The group left Fort Henry, near Richmond, on Sept. 1, 1671, and eventually reached the Appalachian Mountains after traveling through the southern tip of Virginia.
Batts and Fallam found evidence of another explorer who had passed through Franklin County before them, but they were the first to keep a diary of their journey, according to "Franklin County Virginia 1786-1886, A Bicentennial History" by John and Emily Salmon.
Although Batts and Fallam are thought to have been the first Englishmen to journey through what is now Franklin County, there were others here long before: the American Indians.
American Indians lived here as long as 12,000 years ago, co-existing with herds of mammoth, mastodon, moose and caribou. The climate was cooler than we know it today. Over thousands of years as the climate warmed, these large animals died off. Deer, elk, bear, squirrel and rabbit were hunted in areas close to villages. About 3,000 to 5,000 years ago, our predecessors began to cultivate crops in addition to hunting and fishing.
In southern Piedmont and the Blue Ridge area of Virginia there were two tribes, the Saponi and the Tutelo, that dominated the region. The Saponi lived in what is now Halifax County on the lower waters of the Staunton River near the Roanoke River (which was first called the Saponi by early settlers).
The Tutelo occupied much of present day Montgomery County, near the headwaters of the Staunton. The Saponi and the Tutelo competed for game in some of the same Piedmont territory, particularly in what is now Franklin County.
Many artifacts left by American Indians have been found in Franklin County. The Patterson Site near Sydnorsville revealed the remains of an important hunting device, the atlatl. This tool extended the effective length of the hunter's arm and enabled him to throw a spear with greater force and for a longer distance (up to 100 yards). These artifacts were approximately 2,000 to 4,000 years old.

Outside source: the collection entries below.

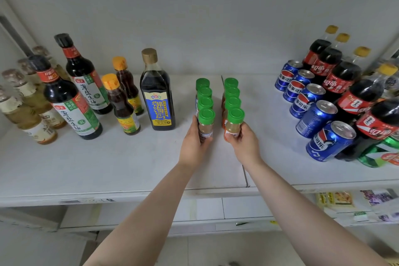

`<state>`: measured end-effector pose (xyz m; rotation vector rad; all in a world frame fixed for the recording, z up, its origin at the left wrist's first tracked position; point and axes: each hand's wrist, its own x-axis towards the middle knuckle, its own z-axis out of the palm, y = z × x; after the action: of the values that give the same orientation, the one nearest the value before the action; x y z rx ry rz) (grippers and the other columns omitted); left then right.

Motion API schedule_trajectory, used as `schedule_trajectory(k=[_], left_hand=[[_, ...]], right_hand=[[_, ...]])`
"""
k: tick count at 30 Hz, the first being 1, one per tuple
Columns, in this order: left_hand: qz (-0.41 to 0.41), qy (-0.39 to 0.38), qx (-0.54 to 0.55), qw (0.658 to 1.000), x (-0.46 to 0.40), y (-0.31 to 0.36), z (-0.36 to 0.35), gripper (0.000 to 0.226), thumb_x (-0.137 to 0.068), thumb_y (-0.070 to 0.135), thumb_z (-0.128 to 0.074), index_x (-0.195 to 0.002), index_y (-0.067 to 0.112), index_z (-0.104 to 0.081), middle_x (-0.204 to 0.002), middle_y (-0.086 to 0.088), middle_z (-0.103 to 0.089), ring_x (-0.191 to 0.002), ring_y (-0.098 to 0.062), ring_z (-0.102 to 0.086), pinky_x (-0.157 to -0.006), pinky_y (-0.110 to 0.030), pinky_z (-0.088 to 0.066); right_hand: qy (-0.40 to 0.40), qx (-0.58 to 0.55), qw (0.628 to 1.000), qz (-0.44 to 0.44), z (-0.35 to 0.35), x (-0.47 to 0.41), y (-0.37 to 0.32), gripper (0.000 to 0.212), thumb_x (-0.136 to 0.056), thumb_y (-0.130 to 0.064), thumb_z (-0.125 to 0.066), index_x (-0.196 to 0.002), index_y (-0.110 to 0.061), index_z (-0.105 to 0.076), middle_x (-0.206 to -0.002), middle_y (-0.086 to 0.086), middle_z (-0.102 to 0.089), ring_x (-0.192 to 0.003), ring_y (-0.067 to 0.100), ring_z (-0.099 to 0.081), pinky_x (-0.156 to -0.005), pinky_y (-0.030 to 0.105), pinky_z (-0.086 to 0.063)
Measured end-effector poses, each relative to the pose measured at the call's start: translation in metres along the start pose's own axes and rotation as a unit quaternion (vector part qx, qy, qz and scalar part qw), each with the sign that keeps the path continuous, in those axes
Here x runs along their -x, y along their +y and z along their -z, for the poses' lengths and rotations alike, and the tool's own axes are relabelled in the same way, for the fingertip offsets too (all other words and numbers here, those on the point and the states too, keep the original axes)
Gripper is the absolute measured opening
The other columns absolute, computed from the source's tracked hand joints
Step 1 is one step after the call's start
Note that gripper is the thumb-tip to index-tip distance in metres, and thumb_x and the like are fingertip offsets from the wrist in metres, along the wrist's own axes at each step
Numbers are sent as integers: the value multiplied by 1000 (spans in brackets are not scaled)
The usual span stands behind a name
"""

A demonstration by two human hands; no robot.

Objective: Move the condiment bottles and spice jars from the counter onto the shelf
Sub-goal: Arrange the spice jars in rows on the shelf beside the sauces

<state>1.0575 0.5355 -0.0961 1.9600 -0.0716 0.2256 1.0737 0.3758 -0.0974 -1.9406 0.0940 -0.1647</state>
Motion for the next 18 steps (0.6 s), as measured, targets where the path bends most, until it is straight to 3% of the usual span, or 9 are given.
schedule_trajectory(k=[7,15,18], left_hand=[[-2,3,-16,1000,1,1,0,56,-90,20,-60,-140,23,-35,-115,6,-61,-92,-8,-59,-72,0,-38],[11,0,-11,1000,2,5,2,53,-88,22,-61,-135,28,-37,-117,3,-61,-100,-13,-62,-88,-28,-50],[30,-3,-27,999,4,6,4,56,-82,31,-60,-133,24,-39,-118,1,-61,-101,-17,-62,-89,-39,-52]], right_hand=[[-32,31,999,7,3,-4,3,38,-83,-15,-68,-119,-10,-56,-95,1,-69,-87,22,-66,-83,34,-51],[-44,33,998,-3,5,-7,5,47,-81,-15,-68,-126,-12,-53,-104,2,-70,-94,23,-68,-88,37,-53],[-47,41,998,-5,7,-5,3,52,-80,-17,-71,-128,-15,-52,-107,0,-70,-97,21,-68,-89,36,-53]])
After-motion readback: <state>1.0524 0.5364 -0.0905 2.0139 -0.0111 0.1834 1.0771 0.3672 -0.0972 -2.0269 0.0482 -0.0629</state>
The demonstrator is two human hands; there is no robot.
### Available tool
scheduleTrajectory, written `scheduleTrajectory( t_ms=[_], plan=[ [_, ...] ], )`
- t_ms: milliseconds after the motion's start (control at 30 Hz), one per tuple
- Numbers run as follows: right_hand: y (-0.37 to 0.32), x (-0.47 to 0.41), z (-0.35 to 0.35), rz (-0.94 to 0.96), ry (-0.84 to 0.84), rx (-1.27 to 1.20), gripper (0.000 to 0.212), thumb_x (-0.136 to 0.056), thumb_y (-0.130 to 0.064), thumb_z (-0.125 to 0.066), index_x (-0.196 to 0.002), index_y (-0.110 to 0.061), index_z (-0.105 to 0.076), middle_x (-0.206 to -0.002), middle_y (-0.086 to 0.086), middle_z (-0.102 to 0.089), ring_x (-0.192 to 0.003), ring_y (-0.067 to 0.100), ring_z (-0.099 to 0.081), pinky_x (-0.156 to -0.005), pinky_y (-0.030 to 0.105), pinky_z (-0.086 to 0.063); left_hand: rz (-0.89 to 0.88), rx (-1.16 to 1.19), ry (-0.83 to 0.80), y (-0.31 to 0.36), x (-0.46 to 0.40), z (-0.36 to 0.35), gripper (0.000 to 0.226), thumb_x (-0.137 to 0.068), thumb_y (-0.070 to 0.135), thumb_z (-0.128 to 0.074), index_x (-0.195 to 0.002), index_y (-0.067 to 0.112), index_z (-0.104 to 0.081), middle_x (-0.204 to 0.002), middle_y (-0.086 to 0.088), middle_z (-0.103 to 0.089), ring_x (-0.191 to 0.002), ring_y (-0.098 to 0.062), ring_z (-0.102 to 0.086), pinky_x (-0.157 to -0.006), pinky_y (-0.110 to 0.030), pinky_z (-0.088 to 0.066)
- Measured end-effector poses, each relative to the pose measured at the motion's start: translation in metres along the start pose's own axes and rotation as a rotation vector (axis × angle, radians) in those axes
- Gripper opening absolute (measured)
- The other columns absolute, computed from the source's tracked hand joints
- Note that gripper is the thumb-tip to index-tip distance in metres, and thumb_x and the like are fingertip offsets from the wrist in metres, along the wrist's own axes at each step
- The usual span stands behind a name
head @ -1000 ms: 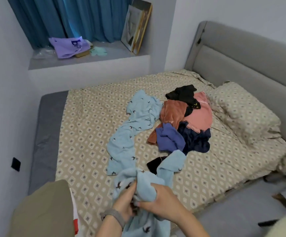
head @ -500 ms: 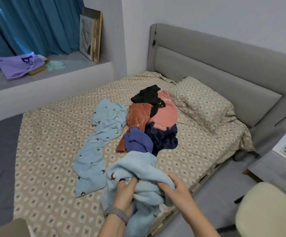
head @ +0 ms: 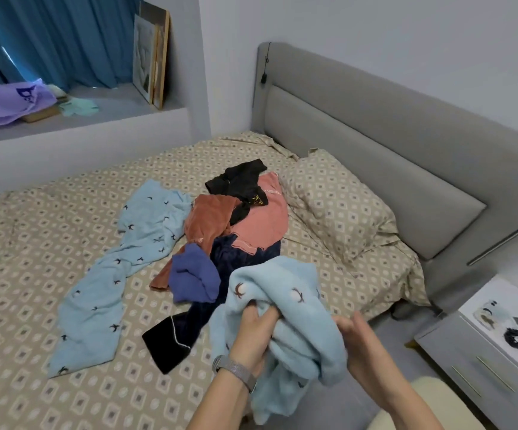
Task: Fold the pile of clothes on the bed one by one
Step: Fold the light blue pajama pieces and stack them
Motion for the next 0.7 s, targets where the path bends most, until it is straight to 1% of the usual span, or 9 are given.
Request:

American Indian fish traps dating back to the 1600s have been found in the Rocky Mount area. These traps consisted of a wall of stones set in the river with openings for fish to pass through. The mouth of the openings contained a cone-shaped pot of reeds that trapped the fish.
The stone remains of one such trap can be seen today about 50 yards above the point where the Blackwater River passes under the U.S. 220 bridge.
Much of the warfare among American Indian tribes occurred as a result of changes in territories and populations brought about by the arrival of English colonists 400 years ago. As the Colonies grew, more tribes were displaced from their traditional lands.
Up and down the East Coast, tribes competed for land and game. The Iroquois of New York raided tribes farther south than Virginia.
The route they followed -- later called the Warrior's Path, Great Warrior Trace or the Great Wagon Road by the settlers -- led past present-day Roanoke and entered the northern end of Franklin County through Windy Gap. The path passed west of Rocky Mount, then east again and south to the Carolinas.
As these American Indian battles went on, the smaller tribes in the valley and the Southside hid, fled or were destroyed. By the time the first white settlers passed through Franklin County in 1671, the American Indians were either so dispersed or well hidden that the English did not encounter or report them.